1. How can computational strategies be used to solve mixed model equations efficiently in large animal breeding programs?
Computational strategies can be used to solve mixed model equations efficiently in large animal breeding programs by utilizing high-performance computing (HPC) techniques. One proposed approach is the algorithm for Proven and Young Animals (APY), which approximates the inverse of the genomic relationship matrix (GRM) through genomic recursion on a subset of core animals. The original ssGBLUP model was reformulated to allow the use of established numerical software and avoid the explicit construction and inversion of the GRM. Single-step GT(A)BLUP models and single-step SNP BLUP models were proposed to estimate SNP effects directly, avoiding the GRM and its inverse.
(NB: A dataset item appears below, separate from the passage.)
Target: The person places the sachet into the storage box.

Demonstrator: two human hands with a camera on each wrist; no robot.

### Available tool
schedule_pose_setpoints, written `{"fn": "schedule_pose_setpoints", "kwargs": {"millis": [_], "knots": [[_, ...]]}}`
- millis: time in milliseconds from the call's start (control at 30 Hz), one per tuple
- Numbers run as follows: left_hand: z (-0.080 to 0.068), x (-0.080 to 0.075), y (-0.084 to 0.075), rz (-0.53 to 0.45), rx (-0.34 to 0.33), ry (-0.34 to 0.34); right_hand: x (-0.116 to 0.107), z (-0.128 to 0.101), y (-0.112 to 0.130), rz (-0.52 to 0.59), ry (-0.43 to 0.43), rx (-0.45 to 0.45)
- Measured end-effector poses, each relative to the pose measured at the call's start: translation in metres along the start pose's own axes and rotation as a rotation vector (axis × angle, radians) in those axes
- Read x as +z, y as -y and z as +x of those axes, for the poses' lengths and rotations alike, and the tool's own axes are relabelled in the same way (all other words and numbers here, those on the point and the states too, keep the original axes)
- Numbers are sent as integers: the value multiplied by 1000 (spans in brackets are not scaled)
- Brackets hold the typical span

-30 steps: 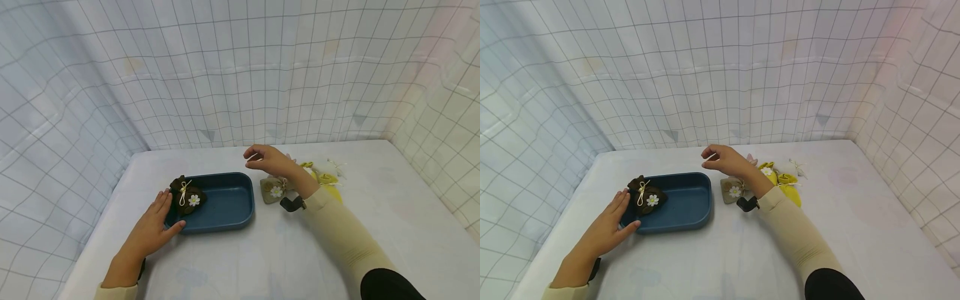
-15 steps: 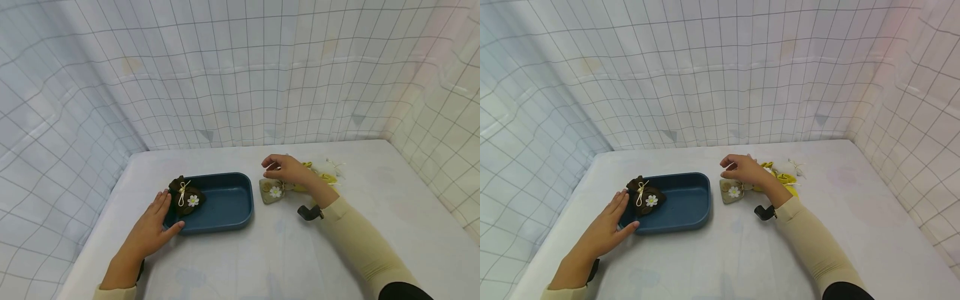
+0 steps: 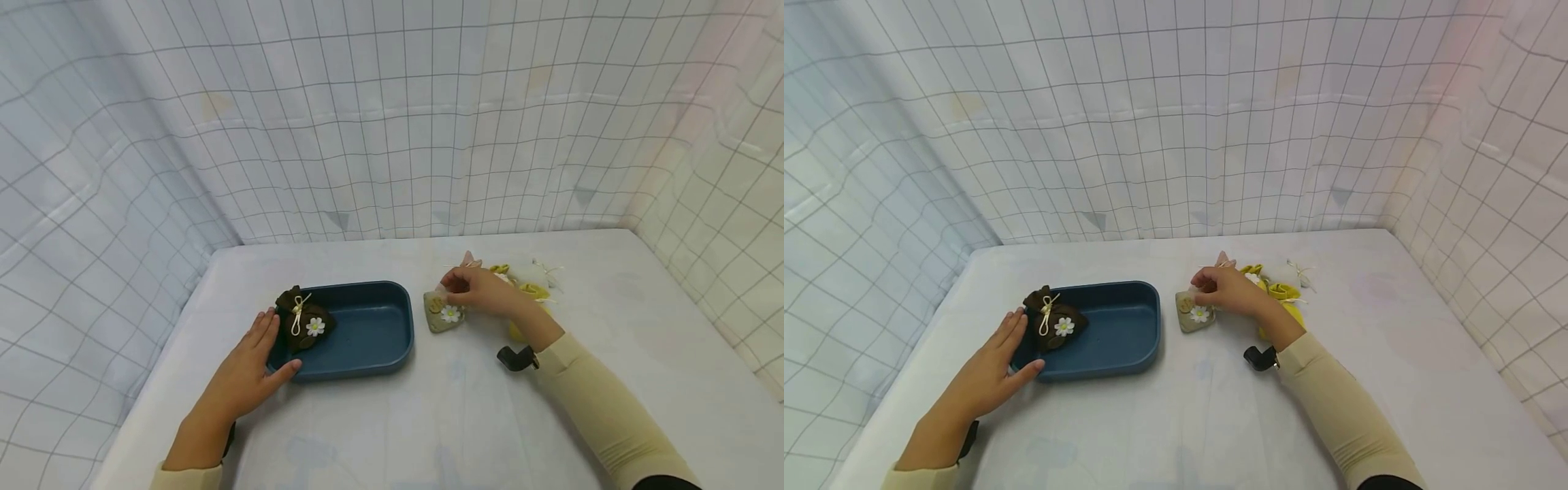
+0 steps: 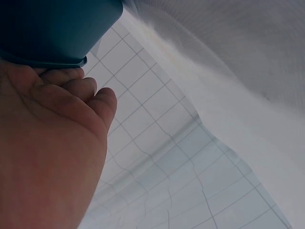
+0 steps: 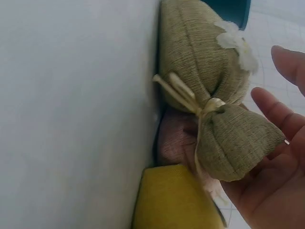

The use of sparse matrix operations and iterative-solver algorithms, such as the preconditioned conjugate gradient (PCG), can improve convergence speed and reduce computational load. Tailored algorithms for the multiplication of SNP matrices by real-valued matrices have been developed for CPUs and Nvidia (r) GPUs, utilizing the Nvidia (r) CUTLASS library and optimized for various instruction set architectures. These advancements can significantly reduce computation times and memory requirements, enabling the inclusion of larger population sizes in genomic evaluations.
read more
2. What is the ssSNPBLUP approach and how is it represented in the equation system?
The ssSNPBLUP approach is a single-step model introduced by Liu et al. (2014) for estimating breeding values. It is represented in the equation system as X'R^-1XX'R^-1nR^-1nWnX'R^-1gR^-1gWgW'nR^-1nXnW'nR^-1nWn + S11S12W'gR^-1gXgS21W'gR^-1gWg + S22S23S33-1S32.. The equation system consists of matrices and vectors that relate records, genotypes, and effects to estimate breeding values. The ssSNPBLUP system of equations is used to estimate the breeding values of animals based on their genotypes and phenotypes, considering the additive genetic effects and residual polygenic effects. The equation system allows for the estimation of breeding values in a single-step model, making it computationally efficient for large datasets.
read more
3. What computational bottleneck exists in equation systems?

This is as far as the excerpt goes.